Kolumne von Nadeschda Scharfenberg

Der Nikolaus hat es gut, denn er kann himmlische Meilen noch und nöcher zurücklegen, ohne auch nur den kleinsten Anflug von Flugscham haben zu müssen. Absolut CO₂-neutral cruist er mit seinem Rentierschlitten durch die Gegend, sodass sie bei Amazon gelb vor Neid werden. Ein Lieferservice mit Saubermann-Image, hach! Aber Momentchen . . . der Typ mit dem Rentierschlitten, ist das überhaupt der echte, der gute Nikolaus, Bischof von Myra, mit der Mitra auf dem Haupte?
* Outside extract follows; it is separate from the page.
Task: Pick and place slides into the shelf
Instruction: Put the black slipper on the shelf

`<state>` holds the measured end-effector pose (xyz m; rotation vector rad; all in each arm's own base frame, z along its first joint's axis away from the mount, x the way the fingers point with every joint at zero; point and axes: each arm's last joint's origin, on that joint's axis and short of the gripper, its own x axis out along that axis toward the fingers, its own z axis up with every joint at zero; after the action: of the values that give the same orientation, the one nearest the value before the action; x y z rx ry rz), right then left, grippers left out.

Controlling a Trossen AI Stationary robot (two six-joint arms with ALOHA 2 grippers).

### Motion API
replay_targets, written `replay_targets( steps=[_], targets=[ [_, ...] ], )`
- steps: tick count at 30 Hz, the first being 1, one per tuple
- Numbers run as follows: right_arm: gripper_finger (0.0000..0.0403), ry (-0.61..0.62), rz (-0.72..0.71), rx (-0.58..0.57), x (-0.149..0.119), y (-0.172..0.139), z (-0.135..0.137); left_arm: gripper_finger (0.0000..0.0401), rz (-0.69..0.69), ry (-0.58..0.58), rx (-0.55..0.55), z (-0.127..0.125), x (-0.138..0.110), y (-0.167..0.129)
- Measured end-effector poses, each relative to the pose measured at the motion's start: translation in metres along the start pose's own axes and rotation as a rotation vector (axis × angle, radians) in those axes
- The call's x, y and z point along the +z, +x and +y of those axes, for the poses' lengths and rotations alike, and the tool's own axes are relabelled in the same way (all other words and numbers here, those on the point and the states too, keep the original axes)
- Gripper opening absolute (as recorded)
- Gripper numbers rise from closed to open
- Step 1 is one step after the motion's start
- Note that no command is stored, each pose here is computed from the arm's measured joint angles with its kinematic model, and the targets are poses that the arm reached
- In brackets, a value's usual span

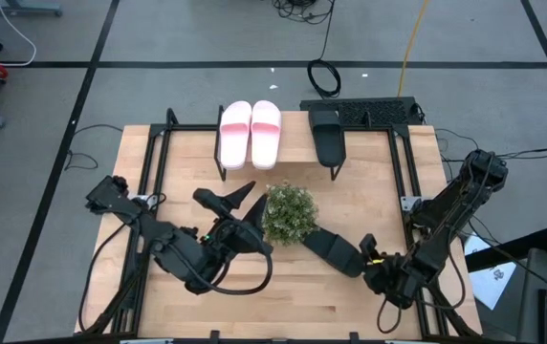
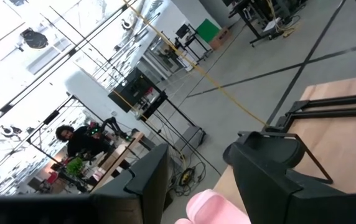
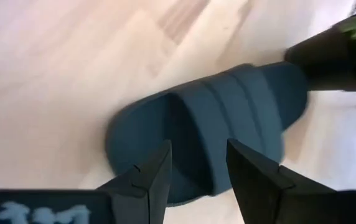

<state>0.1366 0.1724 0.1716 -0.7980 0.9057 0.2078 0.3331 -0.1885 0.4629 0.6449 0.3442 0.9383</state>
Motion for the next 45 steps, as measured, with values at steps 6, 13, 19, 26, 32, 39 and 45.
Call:
replay_targets(
  steps=[6,13,19,26,32,39,45],
  targets=[
    [0.0146,0.006,-0.007,-0.062,-0.001,0.0,-0.001,0.0182,0.016,0.006,0.019,0.0,-0.001,0.009],
    [0.0146,-0.002,0.016,-0.042,-0.013,0.01,0.003,0.0182,0.019,0.013,0.023,0.001,-0.001,0.011],
    [0.0146,-0.013,0.019,-0.095,-0.017,0.013,0.002,0.0182,0.02,0.014,0.023,0.001,-0.001,0.012],
    [0.0146,-0.023,-0.001,-0.1,-0.025,0.021,0.006,0.0182,0.024,0.021,0.027,0.001,-0.001,0.014],
    [0.0146,-0.027,-0.002,-0.179,-0.025,0.024,0.001,0.0182,0.032,0.021,0.037,0.001,-0.001,0.019],
    [0.0146,-0.018,-0.014,-0.18,-0.034,0.034,0.002,0.0182,0.035,0.02,0.041,0.001,-0.002,0.02],
    [0.0146,-0.032,-0.031,-0.258,-0.04,0.038,0.002,0.0182,0.035,0.02,0.041,0.001,-0.002,0.02]
  ],
)
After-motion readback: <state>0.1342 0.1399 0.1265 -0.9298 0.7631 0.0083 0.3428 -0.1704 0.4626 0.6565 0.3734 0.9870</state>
Oder ist das dieser unauthentische Zipfelmützen-Heini, erfunden von einem US-Getränkedosenkonzern (Verrottungszeit 80 bis 200 Jahre). Überhaupt, die Rentiere. Ob die auch artgerecht gehalten werden?

Der 6. Dezember fällt in diesem Jahr auf einen Freitag, höchste Zeit also, den alten weißbärtigen Mann aus der Vergangenheit auf seine Fridays-for-Future-Kompatibilität durchzuchecken. Im Jahr des Plastiktütenverbots fällt einem da sofort die Verpackungsmüllproblematik ein, denn wie jedes Logistikunternehmen muss ja auch der Herr Bischof mit seinem Paarhufer-SUV (9 Rentierstärken) das ganze Mandarinen-und-Nuss-Graffel irgendwie transportieren.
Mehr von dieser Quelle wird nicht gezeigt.